C’est dans l’histoire, dans la philosophie qu’il va trouver des figures à même, selon lui, de remplir le rôle de guetteurs éveillés : hédonistes, dandys, libertins, romantiques sont ainsi convoqués pour constituer les quatre points cardinaux de la cartographie libertaire moderne. À ces derniers, Onfray donne une mission : « La seule éthique pensable pour un libertaire au tournant du millénaire, c’est le devenir révolutionnaire des individus. »
Comment douter que la quadrature du cercle soit atteinte lorsque Onfray, fondant ses seuls espoirs sur le solipsisme, conclut à l’inanité de toute action collective : « La possibilité d’une victoire générale est nulle et impensable. » Ou encore : « Rien ne se modifiera de substantiel : le seul espoir gît dans la possibilité d’une sculpture de soi. »
Pour autant, on ne peut que s’interroger sur les limites des capacités assignées aux protagonistes du changement hédoniste généralisé à venir tant la production principale semble être, chez les habitués du non, celle de l’ego.
Onfray l’admet d’ailleurs volontiers lorsqu’il mesure, au travers des exemples de La Boétie et de Thoreau, les limites de l’action individuelle : ne réclame-t-il pas la force de l’association des égoïstes !
A-t-on jamais vu un dandy se préoccuper des souffrances de son prochain ? Et que dire des libertins qui, de leur proximité avec le pouvoir, retirent des prébendes à servir leur maître ?

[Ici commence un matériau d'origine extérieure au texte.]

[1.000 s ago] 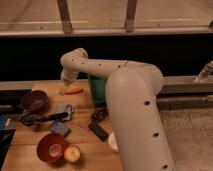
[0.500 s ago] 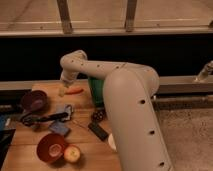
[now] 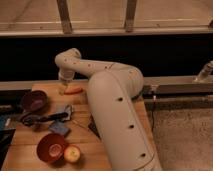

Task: Place pepper in table surface

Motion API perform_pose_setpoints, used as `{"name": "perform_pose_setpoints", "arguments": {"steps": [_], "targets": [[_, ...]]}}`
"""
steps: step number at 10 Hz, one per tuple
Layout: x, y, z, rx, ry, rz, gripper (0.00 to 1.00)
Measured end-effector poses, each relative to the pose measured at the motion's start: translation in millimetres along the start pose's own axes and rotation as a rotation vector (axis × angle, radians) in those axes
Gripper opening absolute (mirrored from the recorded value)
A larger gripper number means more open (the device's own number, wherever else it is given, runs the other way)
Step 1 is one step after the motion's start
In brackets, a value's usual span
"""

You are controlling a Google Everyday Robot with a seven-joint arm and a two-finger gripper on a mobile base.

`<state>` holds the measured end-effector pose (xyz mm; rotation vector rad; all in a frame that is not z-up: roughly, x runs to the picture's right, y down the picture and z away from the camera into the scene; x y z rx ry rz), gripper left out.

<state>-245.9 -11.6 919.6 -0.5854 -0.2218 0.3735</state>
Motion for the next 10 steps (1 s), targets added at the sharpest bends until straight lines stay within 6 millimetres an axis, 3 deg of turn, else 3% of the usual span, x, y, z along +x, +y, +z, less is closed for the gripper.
{"name": "perform_pose_setpoints", "arguments": {"steps": [3,5,7,10], "targets": [[40,2,31,-0.037,0.036,0.034,0.7],[53,8,44,-0.06,0.034,0.047,0.7],[54,10,47,-0.052,0.023,0.049,0.7],[51,4,31,-0.015,0.019,0.042,0.7]]}}
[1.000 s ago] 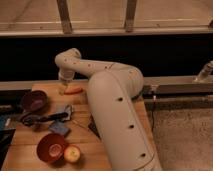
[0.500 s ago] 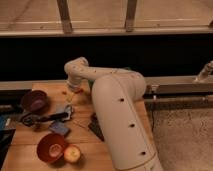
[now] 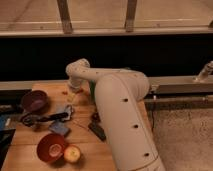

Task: Place pepper in table surface

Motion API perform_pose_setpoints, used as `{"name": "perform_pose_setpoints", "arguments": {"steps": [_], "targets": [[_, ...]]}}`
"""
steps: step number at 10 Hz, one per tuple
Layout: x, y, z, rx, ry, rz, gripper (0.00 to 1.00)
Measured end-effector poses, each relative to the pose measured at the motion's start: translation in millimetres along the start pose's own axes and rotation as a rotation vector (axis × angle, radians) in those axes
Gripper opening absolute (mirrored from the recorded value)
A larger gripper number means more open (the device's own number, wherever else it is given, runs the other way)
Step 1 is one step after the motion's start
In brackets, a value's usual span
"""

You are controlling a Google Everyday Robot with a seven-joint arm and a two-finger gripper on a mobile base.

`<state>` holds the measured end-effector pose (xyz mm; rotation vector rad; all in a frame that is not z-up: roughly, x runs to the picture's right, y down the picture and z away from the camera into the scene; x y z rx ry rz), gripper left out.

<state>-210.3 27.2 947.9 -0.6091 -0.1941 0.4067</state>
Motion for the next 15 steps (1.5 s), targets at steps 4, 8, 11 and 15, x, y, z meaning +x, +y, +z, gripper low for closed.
{"name": "perform_pose_setpoints", "arguments": {"steps": [4,8,11,15], "targets": [[-1,-5,2,-0.002,0.006,-0.013,0.7],[-7,-24,20,-0.037,0.031,-0.063,0.7],[-9,-28,34,-0.084,0.017,-0.071,0.59],[5,-16,28,-0.113,-0.004,-0.044,0.18]]}}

Certes, la force (plutôt que la violence), le syndicalisme révolutionnaire, la réactualisation de la pensée 68 nourrie au nietzschéisme de gauche façon Bataille-Foucault-Deleuze peuvent aider à déplacer les montagnes. Mais serait-ce suffisant pour abattre l’adversaire clairement désigné : le mode hégémonique de production libérale ?
Le doute est permis.
En fait ce qui nous gêne dans Politique du rebelle, c’est de ne pas retrouver ce qui fait (ou ce qui devrait faire) notre identité sous le vocable de libertaire dont le livre d’Onfray est constellé.

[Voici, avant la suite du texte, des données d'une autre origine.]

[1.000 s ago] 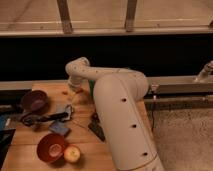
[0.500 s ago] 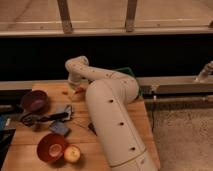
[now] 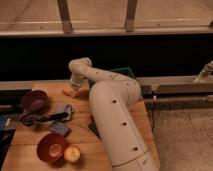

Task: Place pepper in table surface

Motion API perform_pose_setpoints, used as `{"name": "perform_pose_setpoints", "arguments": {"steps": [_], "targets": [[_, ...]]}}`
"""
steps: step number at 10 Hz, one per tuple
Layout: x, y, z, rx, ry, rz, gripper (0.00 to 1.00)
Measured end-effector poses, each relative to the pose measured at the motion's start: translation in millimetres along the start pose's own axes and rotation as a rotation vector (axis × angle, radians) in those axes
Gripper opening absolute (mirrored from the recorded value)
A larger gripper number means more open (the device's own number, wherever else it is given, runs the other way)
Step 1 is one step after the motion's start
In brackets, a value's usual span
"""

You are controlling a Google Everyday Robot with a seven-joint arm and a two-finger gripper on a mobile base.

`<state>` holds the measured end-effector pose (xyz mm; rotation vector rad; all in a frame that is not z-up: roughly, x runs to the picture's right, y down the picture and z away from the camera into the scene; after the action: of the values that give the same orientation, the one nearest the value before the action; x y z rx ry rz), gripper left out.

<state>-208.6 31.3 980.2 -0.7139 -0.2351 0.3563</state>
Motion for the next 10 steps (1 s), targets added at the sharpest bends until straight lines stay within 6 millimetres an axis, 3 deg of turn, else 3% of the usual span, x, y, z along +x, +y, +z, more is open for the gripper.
{"name": "perform_pose_setpoints", "arguments": {"steps": [2,6,10], "targets": [[10,8,-6,0.002,-0.006,0.017,0.01],[14,23,-31,0.028,-0.047,0.05,0.0],[8,26,-93,0.113,-0.128,0.076,0.0]]}}
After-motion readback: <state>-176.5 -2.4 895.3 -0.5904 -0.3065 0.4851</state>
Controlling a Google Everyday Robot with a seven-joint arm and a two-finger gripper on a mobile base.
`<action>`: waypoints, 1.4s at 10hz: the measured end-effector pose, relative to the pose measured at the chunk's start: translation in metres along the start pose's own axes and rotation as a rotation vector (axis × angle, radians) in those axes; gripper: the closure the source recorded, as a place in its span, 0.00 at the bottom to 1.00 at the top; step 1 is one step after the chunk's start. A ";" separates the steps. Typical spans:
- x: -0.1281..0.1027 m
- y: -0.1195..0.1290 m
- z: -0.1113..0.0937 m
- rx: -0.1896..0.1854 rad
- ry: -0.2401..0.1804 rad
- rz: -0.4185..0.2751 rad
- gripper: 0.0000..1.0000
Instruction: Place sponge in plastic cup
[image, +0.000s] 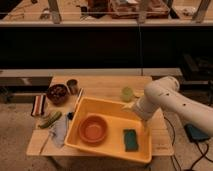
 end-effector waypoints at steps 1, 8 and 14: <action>-0.003 0.005 0.013 -0.007 0.024 -0.039 0.20; -0.010 0.020 0.044 0.021 0.106 -0.241 0.20; -0.010 0.021 0.043 0.018 0.106 -0.241 0.20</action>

Ce dernier s’arrête à des valeurs (insoumission, rébellion, résistance) que beaucoup peuvent finalement reconnaître voire partager. Suffit-il, pour autant, de dire non pour être libertaire ? Le Dalaï Lama, Debray, Junger, à leur manière, ne le sont-ils pas !
À l’évidence, Onfray donne du terme « libertaire » (celle ou celui qui n’admet, ne reconnaît aucune limitation de la liberté individuelle en matière politique, sociale) une acception qui n’est pas nôtre, une définition réductrice.

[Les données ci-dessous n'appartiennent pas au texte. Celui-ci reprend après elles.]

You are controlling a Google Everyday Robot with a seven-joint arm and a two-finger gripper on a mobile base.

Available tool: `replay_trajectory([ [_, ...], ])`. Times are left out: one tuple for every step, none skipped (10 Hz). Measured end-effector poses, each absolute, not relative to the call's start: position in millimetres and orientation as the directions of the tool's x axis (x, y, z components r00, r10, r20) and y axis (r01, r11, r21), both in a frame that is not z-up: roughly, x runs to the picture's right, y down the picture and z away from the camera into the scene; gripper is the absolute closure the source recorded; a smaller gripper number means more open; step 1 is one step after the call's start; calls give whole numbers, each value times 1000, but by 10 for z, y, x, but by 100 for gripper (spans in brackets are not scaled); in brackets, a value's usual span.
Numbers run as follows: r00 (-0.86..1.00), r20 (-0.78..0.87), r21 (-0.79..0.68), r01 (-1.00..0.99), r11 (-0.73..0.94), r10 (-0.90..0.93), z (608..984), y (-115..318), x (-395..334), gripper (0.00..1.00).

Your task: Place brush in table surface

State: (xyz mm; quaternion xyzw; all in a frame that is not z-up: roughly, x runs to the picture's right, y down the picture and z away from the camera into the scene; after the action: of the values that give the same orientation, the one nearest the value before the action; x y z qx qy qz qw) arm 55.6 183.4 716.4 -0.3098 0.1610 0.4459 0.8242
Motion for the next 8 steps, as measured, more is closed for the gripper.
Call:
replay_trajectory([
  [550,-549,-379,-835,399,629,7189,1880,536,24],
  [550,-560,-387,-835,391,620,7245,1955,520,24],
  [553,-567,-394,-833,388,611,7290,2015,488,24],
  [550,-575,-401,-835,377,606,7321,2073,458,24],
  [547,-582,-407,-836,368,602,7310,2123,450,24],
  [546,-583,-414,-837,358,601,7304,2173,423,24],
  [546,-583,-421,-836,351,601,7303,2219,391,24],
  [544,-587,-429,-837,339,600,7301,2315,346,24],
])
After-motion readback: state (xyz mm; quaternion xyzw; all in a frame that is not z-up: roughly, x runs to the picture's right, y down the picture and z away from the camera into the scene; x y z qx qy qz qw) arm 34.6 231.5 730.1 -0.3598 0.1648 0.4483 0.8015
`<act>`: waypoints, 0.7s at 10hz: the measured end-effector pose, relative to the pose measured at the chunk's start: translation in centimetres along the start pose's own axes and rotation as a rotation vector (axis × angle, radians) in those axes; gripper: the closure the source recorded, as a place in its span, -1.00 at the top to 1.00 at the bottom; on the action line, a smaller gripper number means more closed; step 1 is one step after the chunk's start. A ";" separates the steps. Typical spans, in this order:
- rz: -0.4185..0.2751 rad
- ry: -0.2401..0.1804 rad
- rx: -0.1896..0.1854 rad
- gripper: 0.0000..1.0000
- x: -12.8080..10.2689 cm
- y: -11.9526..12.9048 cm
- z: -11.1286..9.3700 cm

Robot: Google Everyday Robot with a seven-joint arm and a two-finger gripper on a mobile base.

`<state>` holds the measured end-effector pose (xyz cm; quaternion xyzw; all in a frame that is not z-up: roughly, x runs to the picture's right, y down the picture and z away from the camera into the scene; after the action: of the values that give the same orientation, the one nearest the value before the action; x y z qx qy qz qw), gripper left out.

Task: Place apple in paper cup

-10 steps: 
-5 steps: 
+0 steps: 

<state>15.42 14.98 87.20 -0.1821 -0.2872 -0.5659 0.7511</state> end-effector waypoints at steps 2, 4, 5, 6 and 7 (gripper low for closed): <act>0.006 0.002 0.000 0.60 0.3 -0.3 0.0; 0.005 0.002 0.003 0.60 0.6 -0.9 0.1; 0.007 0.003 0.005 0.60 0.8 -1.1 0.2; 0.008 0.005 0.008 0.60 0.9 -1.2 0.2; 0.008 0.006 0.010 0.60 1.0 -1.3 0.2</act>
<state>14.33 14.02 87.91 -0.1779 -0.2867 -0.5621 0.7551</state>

Visiblement, Onfray préfère retenir de l’anarchisme le refus de toute autorité, de tout règlement plutôt que la conception politique qui le sous-tend et qui vise à organiser les rapports sociaux en supprimant l’état (le pouvoir).
Bien sûr, on peut toujours se dire que l’anarchisme n’étant pas une marque déposée, chacun peut y mettre ce qui lui convient : une attitude que l’on retrouve dans la presse qui, aujourd’hui, n’hésite plus à mettre du libertaire à toutes les lignes sinon à toutes les sauces pourvu qu’elles soient néo-libérales.
Dès qu’il s’agit de faire échec à tout ce qui peut ressembler à un embryon de résistance collective, il est désormais de bon ton de sortir son sésame libertaire.
Attention, sachons décrypter car trop souvent, derrière le libertaire, avance, masqué, le libéral.